Une Histoire écrite au masculin

L’une des conséquences majeure est d’invalider, sans le vouloir, l’objectif d’égalité hommes-femmes. En effet, l’analyse des choix programmatiques à laquelle j’ai procédé ne peut que conduire «au déficit d’histoire et de représentations des femmes dans les classes» (la formule est d’Isabelle Ernot) du second degré alors que les programmes ont l’ambition de faire comprendre le monde actuel. Mais cela fait des femmes, les intermittentes de ces programmes, de l’Histoire et de l’Education civique et morale et cela entérine l’idée que cette différenciation-infériorité est dans l’ordre des choses (et non le résultat d’une pratique sociale et culturelle). En sus le langage grammatical usité n’est pas innocent, en dépit du bon vouloir des concepteurs. Ainsi c’est presque tout le parcours du collégien en Histoire qui est écrit au masculin, la mention du féminin n’apparaissant qu’à quatre reprises comme nous l’avons montré supra (6ème, 4ème et 3ème). Et c’est très largement un masculin exclusif à peine couvert quelquefois d’un neutre ou d’un épicène qui renforcent de facto l’infériorisation des femmes. Ce qui va à l’encontre de l’objectif de l’égalité hommes-femmes comme valeur républicaine.

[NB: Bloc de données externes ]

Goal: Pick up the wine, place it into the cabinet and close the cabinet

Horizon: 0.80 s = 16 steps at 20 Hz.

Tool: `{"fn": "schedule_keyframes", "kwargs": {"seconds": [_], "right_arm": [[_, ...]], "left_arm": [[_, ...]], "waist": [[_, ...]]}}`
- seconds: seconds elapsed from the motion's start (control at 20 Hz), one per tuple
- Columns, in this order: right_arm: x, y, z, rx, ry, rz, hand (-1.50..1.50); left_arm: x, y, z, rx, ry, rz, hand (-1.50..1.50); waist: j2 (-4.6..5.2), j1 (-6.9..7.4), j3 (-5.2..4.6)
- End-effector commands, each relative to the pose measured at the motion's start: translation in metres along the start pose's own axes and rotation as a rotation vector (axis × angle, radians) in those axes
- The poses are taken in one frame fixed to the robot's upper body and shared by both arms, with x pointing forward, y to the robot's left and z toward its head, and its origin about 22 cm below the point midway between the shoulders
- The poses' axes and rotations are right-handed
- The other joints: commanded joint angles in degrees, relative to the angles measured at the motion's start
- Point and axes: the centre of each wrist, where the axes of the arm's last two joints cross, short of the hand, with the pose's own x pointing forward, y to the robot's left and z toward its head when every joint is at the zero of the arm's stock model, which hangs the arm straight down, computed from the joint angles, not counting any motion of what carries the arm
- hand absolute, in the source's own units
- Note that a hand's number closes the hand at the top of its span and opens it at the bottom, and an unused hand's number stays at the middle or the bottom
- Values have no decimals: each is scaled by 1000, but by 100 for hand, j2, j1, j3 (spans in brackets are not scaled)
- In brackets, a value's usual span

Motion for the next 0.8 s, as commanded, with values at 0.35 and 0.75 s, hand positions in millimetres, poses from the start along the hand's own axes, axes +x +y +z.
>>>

C’est par prétérition qu’il faut aller chercher du genre dans les programmes ! Nous sommes bien loin des avancées que représentaient les ABCD de l’égalité qui avaient au moins le mérite de faire se questionner les élèves sur les stéréotypes et les représentations de la femme. Là-aussi abandon fâcheux et recul garanti ! Après que l’histoire des femmes et du genre soit passée de l’absence totale des programmes d’Histoire, avant 2002, à une présence ponctuelle sous forme d’abord de dossiers dédiés puis en 2010 et pour la première fois d’un chapitre intégral sur «La place des femmes dans la vie politique et sociale de la France au XXème siècle», nous voilà revenus à un quasi silence et à une faible visibilité. Alors que la place des femmes dans notre actuelle société mérite attention et que le genre est une clé d’analyse, nous ne sommes pas entrés dans une prise de conscience du genre.

Louis-Pascal Jacquemond – Historien, membre du CA de Mnémosyne
50-50 magazine est partenaire de Mnémosyne
Photo de Une de gauche à droite: Louis Pascal Jacquemond, Mnémosyne, Florence Rochefort, présidente de l’Institut Emilie du Châtelet,  Rebecca Rogers, ATRHE, Nathalie Lapeyre, MAGE.